Так мы и сидели, сжавшись друг с другом, чужими, уцелевшими посреди катастрофы. Мир вокруг рушился, а мы были — здесь. Живые. Горячие. Настоящие. Я боялась отпустить его — не потому, что он мог исчезнуть, а потому, что это тепло во мне могло исчезнуть навсегда.

Я чуть отстранилась. Лицо Нивара было бледным, на губе темнела засохшая кровь, но в глазах всё ещё жил огонь. Его взгляд пронзал пространство, будто он до сих пор не понимал, что именно произошло. Что он — жив. Что я — жива. Что теперь мы знаем друг о друге нечто такое, чего раньше не знали.

Я не выдержала. Тыльной стороной пальцев коснулась его губы, там, где был след удара. Он чуть вздрогнул, но не отвёл взгляда.

— Ты в порядке? — выдохнула я, затаив дыхание.

Он молча кивнул. Но в этом кивке — как и в его глазах — была бездна. Он молчал, потому что всё уже было сказано нашими телами. Нашими взглядами. Нашим страхом.

Он спас меня. И я тоже уже не была прежней.
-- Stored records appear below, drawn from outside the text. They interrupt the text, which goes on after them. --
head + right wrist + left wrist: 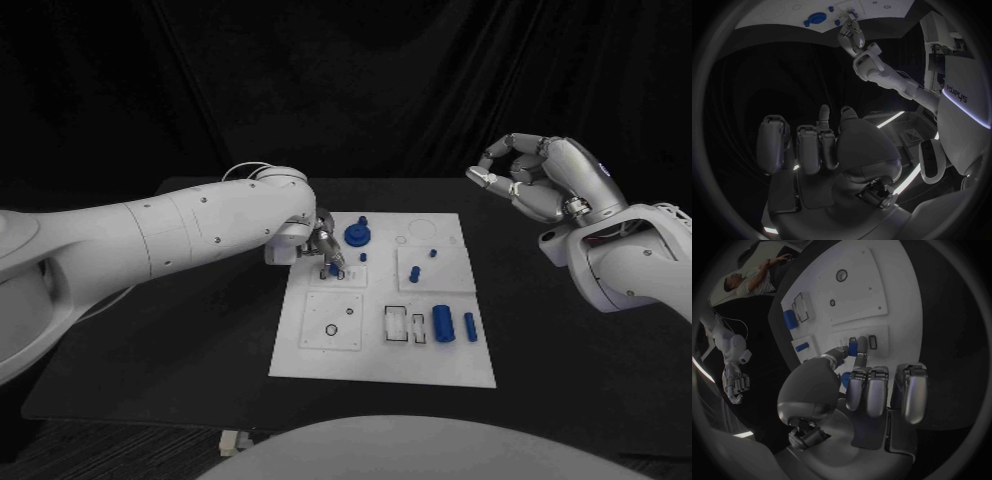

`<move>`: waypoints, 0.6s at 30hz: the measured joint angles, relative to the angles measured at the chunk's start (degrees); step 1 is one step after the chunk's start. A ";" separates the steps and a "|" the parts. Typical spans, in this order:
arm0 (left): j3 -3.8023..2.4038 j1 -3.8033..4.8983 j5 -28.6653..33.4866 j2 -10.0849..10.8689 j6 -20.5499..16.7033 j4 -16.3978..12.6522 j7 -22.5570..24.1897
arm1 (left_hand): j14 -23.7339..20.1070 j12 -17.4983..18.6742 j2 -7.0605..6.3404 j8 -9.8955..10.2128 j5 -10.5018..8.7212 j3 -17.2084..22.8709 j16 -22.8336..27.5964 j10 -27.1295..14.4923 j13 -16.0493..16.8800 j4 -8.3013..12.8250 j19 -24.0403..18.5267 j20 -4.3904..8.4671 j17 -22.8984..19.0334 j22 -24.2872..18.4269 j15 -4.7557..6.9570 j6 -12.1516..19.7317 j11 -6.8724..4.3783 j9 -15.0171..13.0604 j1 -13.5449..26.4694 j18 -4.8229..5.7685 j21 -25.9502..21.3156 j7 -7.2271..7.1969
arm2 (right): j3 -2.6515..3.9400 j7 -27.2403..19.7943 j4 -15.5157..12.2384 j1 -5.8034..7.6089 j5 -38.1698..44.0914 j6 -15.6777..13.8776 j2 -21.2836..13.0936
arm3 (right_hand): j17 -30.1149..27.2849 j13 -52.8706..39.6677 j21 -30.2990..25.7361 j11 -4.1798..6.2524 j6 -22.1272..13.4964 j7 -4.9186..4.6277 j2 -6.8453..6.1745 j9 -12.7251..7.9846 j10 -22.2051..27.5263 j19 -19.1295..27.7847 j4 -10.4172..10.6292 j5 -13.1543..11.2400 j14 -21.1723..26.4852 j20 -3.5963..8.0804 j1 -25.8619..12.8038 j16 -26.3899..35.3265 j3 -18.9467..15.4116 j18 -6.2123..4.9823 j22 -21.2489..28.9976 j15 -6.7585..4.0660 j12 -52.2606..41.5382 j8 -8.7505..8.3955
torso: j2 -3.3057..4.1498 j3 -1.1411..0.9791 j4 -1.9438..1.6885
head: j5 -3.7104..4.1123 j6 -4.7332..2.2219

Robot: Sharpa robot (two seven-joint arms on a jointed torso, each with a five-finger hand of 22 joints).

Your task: Assemble the parts on the task board

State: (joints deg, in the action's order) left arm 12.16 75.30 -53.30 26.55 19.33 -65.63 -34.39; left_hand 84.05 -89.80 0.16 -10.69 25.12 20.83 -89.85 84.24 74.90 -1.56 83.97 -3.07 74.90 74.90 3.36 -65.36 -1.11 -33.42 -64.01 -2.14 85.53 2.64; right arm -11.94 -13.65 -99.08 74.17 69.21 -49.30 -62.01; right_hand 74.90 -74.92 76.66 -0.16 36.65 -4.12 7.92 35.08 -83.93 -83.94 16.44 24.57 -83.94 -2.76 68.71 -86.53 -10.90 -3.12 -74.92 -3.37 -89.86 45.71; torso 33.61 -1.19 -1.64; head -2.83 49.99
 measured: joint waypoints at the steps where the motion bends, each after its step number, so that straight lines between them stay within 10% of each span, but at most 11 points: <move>1: 0.00 0.00 0.00 0.17 -0.17 -0.12 -0.10 | 0.00 0.00 0.00 0.00 0.00 0.00 0.00 0.00 0.00 0.00 0.00 0.00 0.00 0.00 0.00 0.00 0.00 0.00 0.00 0.00 0.00 0.00 | 0.00 0.02 0.03 -0.03 0.00 0.02 0.03 | 0.00 0.00 0.00 0.03 0.00 0.00 0.00 -0.03 -0.03 0.00 0.00 0.01 0.00 0.00 0.00 0.00 0.00 0.00 0.00 0.00 0.00 0.00 | 0.00 0.00 0.01 | -0.04 0.00; 18: 0.01 0.01 5.37 0.52 -1.32 0.01 -1.81 | 0.00 0.00 0.01 0.27 -0.29 0.87 0.00 0.08 0.00 0.06 0.00 0.00 0.00 0.00 0.00 -0.02 0.08 -0.15 0.61 0.00 -0.22 0.01 | 0.00 0.37 0.24 -0.26 0.00 0.46 0.35 | 0.00 -0.13 0.00 0.08 0.00 0.00 0.17 -0.30 -0.08 0.00 0.00 0.01 -0.15 0.00 1.20 0.00 0.00 0.00 0.01 -0.14 -0.10 0.00 | 0.04 0.01 0.02 | -0.16 0.00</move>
State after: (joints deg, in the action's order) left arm 12.18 75.32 -47.93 27.06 18.01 -65.62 -36.20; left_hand 84.05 -89.80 0.16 -10.43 24.82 21.70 -89.85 84.32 74.90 -1.50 83.97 -3.07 74.90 74.90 3.36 -65.38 -1.03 -33.57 -63.40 -2.14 85.31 2.64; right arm -11.94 -13.28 -98.84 73.91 69.21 -48.84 -61.66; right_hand 74.90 -75.05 76.66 -0.08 36.65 -4.12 8.09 34.78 -84.01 -83.94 16.44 24.59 -84.08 -2.76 69.91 -86.53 -10.89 -3.12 -74.91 -3.51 -89.96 45.71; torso 33.65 -1.18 -1.61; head -2.99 49.99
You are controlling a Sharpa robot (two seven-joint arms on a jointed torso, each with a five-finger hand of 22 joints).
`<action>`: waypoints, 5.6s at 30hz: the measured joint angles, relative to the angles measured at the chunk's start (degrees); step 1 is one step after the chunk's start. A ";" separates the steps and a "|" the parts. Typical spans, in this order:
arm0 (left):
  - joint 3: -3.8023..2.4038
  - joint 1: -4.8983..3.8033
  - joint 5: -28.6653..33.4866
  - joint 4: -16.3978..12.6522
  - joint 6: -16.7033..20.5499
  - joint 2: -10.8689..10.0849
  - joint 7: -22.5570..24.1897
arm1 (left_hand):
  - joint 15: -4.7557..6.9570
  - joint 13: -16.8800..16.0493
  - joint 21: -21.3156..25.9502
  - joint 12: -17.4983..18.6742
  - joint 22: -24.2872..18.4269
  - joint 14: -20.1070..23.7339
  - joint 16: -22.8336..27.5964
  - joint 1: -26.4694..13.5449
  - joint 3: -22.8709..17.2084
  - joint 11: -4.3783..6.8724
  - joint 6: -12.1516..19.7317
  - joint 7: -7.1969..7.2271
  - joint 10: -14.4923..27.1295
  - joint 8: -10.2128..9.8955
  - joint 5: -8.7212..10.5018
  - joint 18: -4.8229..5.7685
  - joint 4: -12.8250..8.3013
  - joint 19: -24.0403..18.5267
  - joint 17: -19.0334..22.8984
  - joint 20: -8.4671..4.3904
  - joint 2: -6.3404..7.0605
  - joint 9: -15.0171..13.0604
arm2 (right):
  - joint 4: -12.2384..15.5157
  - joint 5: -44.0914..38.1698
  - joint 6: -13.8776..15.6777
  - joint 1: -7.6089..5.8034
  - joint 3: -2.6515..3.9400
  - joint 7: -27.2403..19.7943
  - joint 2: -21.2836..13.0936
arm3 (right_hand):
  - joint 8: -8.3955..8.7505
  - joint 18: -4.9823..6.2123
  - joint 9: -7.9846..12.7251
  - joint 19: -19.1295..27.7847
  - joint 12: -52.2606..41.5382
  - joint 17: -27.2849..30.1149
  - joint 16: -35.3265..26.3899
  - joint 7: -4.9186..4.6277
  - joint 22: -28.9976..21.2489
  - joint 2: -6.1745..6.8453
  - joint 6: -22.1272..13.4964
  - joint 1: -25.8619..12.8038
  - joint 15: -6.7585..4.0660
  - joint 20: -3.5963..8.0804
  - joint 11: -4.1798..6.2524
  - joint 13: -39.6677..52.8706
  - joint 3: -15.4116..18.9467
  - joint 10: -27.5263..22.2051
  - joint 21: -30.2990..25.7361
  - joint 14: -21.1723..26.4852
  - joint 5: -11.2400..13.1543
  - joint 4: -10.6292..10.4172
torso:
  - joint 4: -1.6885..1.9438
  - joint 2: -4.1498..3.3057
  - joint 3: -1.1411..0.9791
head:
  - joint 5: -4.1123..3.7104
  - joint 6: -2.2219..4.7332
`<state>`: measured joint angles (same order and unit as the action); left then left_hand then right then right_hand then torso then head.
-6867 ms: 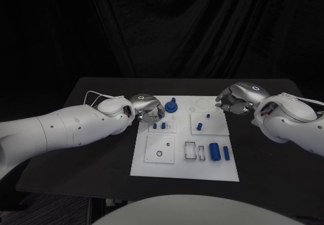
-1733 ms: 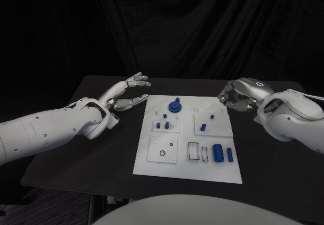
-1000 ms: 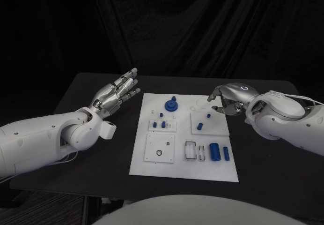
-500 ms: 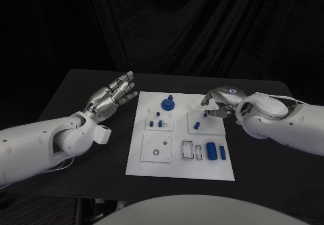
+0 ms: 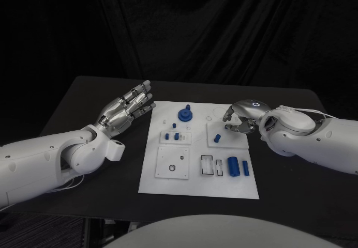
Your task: Assemble the parts on the task board
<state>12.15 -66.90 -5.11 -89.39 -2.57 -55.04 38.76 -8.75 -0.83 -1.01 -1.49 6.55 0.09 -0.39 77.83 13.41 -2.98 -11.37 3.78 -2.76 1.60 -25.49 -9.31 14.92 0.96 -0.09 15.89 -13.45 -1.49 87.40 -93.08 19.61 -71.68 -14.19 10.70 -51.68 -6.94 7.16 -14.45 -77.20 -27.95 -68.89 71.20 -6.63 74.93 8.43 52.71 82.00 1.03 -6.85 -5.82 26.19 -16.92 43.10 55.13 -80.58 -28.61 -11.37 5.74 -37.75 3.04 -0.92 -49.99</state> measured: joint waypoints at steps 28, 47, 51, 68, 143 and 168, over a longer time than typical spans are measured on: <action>0.00 0.07 0.11 1.15 -0.94 1.28 0.05 | -1.71 -0.26 0.00 -1.12 0.29 -0.11 0.00 2.46 -0.16 -2.06 -2.48 -1.85 -0.62 0.19 -4.22 0.00 -2.37 0.42 0.04 0.42 0.53 -0.37 | -1.22 -0.07 -0.69 1.49 0.01 0.14 1.21 | -2.06 0.00 -2.25 -0.41 -2.08 0.26 0.35 0.11 -0.02 0.00 1.72 0.01 -0.20 0.41 0.70 -0.41 -0.17 2.81 0.68 -0.20 -0.36 0.81 | -0.06 -0.07 0.10 | 0.00 0.00; 0.00 0.68 0.14 1.57 -1.26 1.56 0.08 | -2.63 -0.31 0.00 -1.83 0.42 -0.62 0.00 3.91 -0.72 -2.86 -3.91 -3.28 -0.60 0.22 -6.31 0.01 -4.35 0.82 -0.07 0.82 0.43 -0.56 | -2.36 -0.15 0.43 1.96 0.12 -0.42 2.08 | -6.02 -0.01 -6.10 -0.98 -5.29 1.53 0.00 -0.11 -0.02 -2.07 2.97 3.62 -1.42 1.10 2.12 0.01 -1.46 6.50 0.73 -0.36 -0.48 4.99 | -0.04 -0.01 0.13 | -0.14 0.00; 0.00 0.90 0.15 1.62 -1.32 1.56 0.08 | -2.63 -0.31 0.00 -1.83 0.54 -0.62 0.00 3.91 -0.95 -2.86 -4.13 -3.50 -0.60 0.47 -6.32 0.01 -4.59 0.82 -0.07 0.82 0.43 -0.62 | -2.37 -0.15 0.74 2.03 0.08 -0.64 2.03 | -8.28 -0.01 -7.93 -1.20 -6.34 1.85 0.00 -0.40 -0.02 -2.36 3.25 4.79 -1.87 1.69 1.76 0.05 -3.26 7.09 1.60 -0.63 3.17 7.20 | -0.04 0.04 0.13 | -0.15 0.00; 0.00 1.40 0.16 1.83 -1.72 1.61 0.00 | -3.26 -0.36 -0.22 -2.47 1.24 -0.84 0.00 4.37 -1.28 -3.27 -4.81 -4.63 -0.60 0.48 -6.99 0.01 -5.54 1.45 -0.19 1.02 -0.03 -0.68 | -0.77 -0.11 1.78 1.03 -0.03 -1.16 0.74 | -10.35 0.00 -10.08 -0.91 -6.49 3.28 -1.07 -0.80 0.02 -2.66 2.42 5.10 -2.07 1.96 1.54 0.07 -5.00 7.30 1.33 -0.43 5.86 7.83 | -0.07 0.05 0.15 | 0.09 0.00; 0.00 3.63 0.20 3.15 -2.25 2.66 -1.07 | -3.44 -0.39 -0.22 -2.89 -0.13 -1.03 0.00 5.26 -2.15 -4.01 -4.81 -5.44 -0.54 0.47 -7.22 0.95 -6.71 1.44 -0.19 1.02 -0.92 -0.65 | 12.06 -13.38 -6.44 3.82 0.04 -0.19 10.99 | -11.46 0.00 -11.06 -0.81 -5.58 3.21 -0.84 -1.00 -0.02 -1.11 0.99 3.55 -1.80 1.62 2.15 -1.70 -6.08 9.34 2.55 -0.47 9.41 8.12 | 0.10 -0.11 0.07 | 4.24 0.00; 0.00 3.91 0.21 3.69 -2.75 2.81 -1.19 | -3.44 -0.38 -0.22 -2.89 -0.12 -1.03 0.00 5.25 -2.14 -4.00 -4.81 -5.43 -0.53 0.47 -7.21 0.93 -6.71 1.44 -0.19 1.02 -0.91 -0.65 | 10.86 -13.53 -6.28 4.19 0.14 -0.19 11.87 | -11.46 0.00 -11.04 -0.81 -5.36 3.12 -0.84 -1.00 0.01 -1.11 0.98 3.55 -1.80 1.62 2.15 -1.82 -6.24 9.34 2.55 -0.46 9.63 7.65 | 0.18 -0.16 0.11 | 4.10 0.00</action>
<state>12.15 -62.98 -4.90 -85.70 -5.32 -52.23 37.57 -12.18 -1.21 -1.23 -4.38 6.43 -0.94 -0.39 83.09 11.27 -6.99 -16.18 -1.65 -3.29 2.07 -32.71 -8.38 8.21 2.40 -0.28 16.91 -14.37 -2.14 98.26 -106.61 13.33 -67.49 -14.05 10.52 -39.81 -18.40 7.15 -25.49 -78.01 -33.32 -65.77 70.35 -7.63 74.94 7.33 53.70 85.55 -0.77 -5.23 -3.68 24.37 -23.16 52.44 57.68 -81.05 -18.98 -3.72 5.92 -37.91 3.15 3.18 -49.99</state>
Грядут перемены. Я знала это всем своим нутром — знала, как чувствуют приближение грозы, когда ещё нет ни капли дождя, но воздух уже дышит озоном. Однако от этого знание не становилось легче. Оно давило, будто булыжник на грудной клетке — и ты лежишь под ним, без движения, без надежды, без воздуха. От одной только мысли, что мир сдвинулся с привычной оси, в голове поднимался рой лихорадочных голосов, как стая бездомных, голодных псов. Они терзали, кусали за мысли, не оставляя шанса на тишину. Где правда, где ложь — я уже не знала. Моя жизнь изменилась. Она менялась не вдруг, а давно, исподволь, по капле. И всё же именно сейчас я поняла: отступать уже некуда.